DESCRIPTION OF THE TASK -
Listed below are entries; give the number of lines among them that include "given", and only that number.

Items from a dataset:

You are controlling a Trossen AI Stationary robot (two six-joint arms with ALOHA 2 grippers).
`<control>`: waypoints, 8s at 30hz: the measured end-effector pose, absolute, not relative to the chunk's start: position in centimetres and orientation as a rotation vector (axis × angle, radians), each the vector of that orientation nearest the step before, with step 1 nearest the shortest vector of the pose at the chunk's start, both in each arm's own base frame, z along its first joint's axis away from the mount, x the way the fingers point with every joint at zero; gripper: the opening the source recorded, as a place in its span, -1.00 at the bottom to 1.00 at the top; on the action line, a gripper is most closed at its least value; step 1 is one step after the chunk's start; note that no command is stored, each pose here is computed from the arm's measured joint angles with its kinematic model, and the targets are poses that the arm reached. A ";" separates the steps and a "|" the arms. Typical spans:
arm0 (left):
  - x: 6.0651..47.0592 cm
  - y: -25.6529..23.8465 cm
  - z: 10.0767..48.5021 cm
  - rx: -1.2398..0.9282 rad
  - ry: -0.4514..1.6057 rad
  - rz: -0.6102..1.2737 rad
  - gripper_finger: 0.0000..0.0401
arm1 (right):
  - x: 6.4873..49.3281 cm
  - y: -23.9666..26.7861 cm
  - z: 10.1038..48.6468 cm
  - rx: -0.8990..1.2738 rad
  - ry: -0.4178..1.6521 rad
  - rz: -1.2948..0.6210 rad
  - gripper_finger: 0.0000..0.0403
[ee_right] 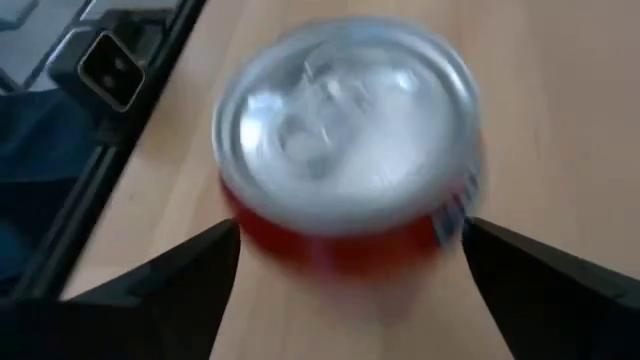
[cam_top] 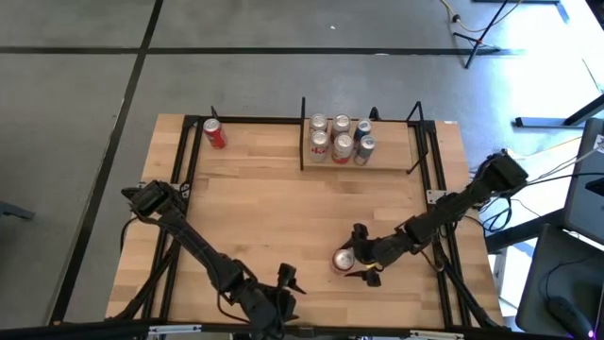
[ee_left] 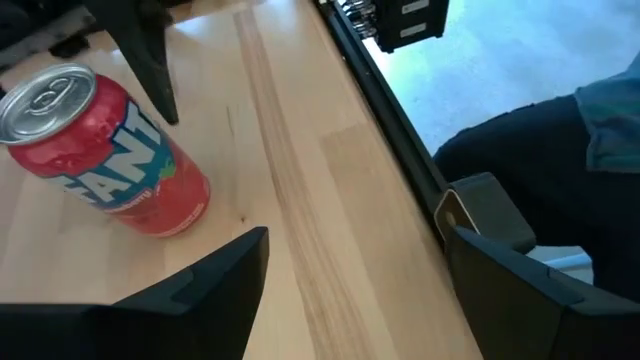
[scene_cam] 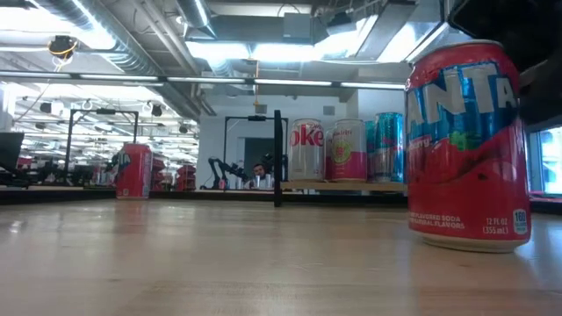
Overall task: Place canned beverage on shelf
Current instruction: Put the bottom red soda can on the shelf, then put the red soda can on the shelf aligned with the other red soda can
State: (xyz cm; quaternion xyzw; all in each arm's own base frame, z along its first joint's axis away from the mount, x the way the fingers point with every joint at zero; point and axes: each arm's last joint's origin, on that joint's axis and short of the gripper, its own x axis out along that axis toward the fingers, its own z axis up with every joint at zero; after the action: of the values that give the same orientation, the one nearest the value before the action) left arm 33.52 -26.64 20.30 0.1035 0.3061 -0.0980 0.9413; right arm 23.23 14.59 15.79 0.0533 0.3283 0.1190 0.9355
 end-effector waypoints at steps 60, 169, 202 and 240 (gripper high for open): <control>40.9 -19.4 12.7 0.213 0.651 0.037 0.44 | 20.6 16.6 13.5 0.144 0.675 -0.130 0.68; 27.8 -17.0 18.2 0.260 0.777 0.081 0.44 | 14.8 0.9 32.4 -0.031 0.848 -0.468 0.31; 28.0 -4.6 18.7 0.286 0.749 -0.152 0.44 | 13.2 -17.5 28.9 0.202 0.883 -0.537 0.31; 28.2 -4.0 18.7 0.171 0.748 -0.089 0.44 | 13.0 -18.5 32.0 0.331 0.889 -0.630 0.53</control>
State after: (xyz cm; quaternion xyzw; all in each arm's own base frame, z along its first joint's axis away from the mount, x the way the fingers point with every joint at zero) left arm 28.18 -4.02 18.72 0.0833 0.3648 -0.0433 0.9263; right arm 13.00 -18.48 32.02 0.1569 0.4210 -0.2983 0.8421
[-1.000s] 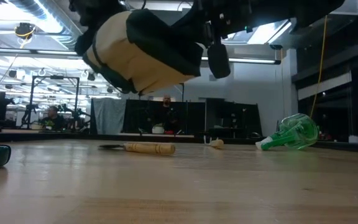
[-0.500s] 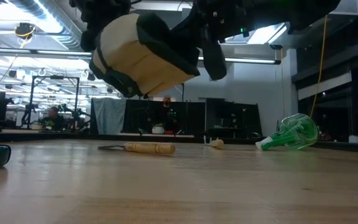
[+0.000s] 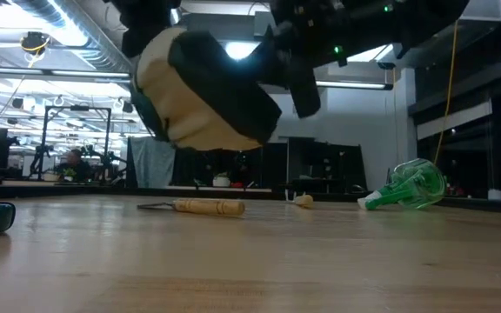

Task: Pick & Place Garden tools in Gardening bag
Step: Prepare the gardening bag, then put the trowel into the gardening bag

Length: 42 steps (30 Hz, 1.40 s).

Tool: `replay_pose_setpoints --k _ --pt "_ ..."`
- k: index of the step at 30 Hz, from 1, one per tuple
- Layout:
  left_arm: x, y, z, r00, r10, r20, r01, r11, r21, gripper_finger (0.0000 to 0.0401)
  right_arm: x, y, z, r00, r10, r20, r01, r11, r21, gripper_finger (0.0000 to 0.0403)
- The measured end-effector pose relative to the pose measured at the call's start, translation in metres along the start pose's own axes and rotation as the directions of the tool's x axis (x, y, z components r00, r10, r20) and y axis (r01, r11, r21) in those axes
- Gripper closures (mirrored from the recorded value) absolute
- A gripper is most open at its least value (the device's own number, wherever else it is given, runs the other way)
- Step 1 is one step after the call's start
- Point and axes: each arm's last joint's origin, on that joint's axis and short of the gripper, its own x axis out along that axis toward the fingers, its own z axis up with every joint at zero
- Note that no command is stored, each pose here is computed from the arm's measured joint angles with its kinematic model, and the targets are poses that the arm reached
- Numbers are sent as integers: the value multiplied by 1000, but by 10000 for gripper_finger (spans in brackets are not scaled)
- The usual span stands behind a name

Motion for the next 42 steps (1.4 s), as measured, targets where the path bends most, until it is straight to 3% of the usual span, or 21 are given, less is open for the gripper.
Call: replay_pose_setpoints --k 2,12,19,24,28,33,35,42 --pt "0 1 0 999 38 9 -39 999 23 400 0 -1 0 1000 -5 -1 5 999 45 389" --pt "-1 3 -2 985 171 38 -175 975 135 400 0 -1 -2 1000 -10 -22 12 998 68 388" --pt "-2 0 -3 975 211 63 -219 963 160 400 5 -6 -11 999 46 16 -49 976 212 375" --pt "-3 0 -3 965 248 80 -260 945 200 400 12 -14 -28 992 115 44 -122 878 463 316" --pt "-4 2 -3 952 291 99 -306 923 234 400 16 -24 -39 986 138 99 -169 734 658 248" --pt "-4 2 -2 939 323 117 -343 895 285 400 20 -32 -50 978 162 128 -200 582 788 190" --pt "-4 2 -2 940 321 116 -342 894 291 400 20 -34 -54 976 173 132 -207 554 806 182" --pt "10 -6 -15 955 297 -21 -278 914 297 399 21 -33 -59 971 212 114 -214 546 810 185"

RESPONSE TO THE EXERCISE -
2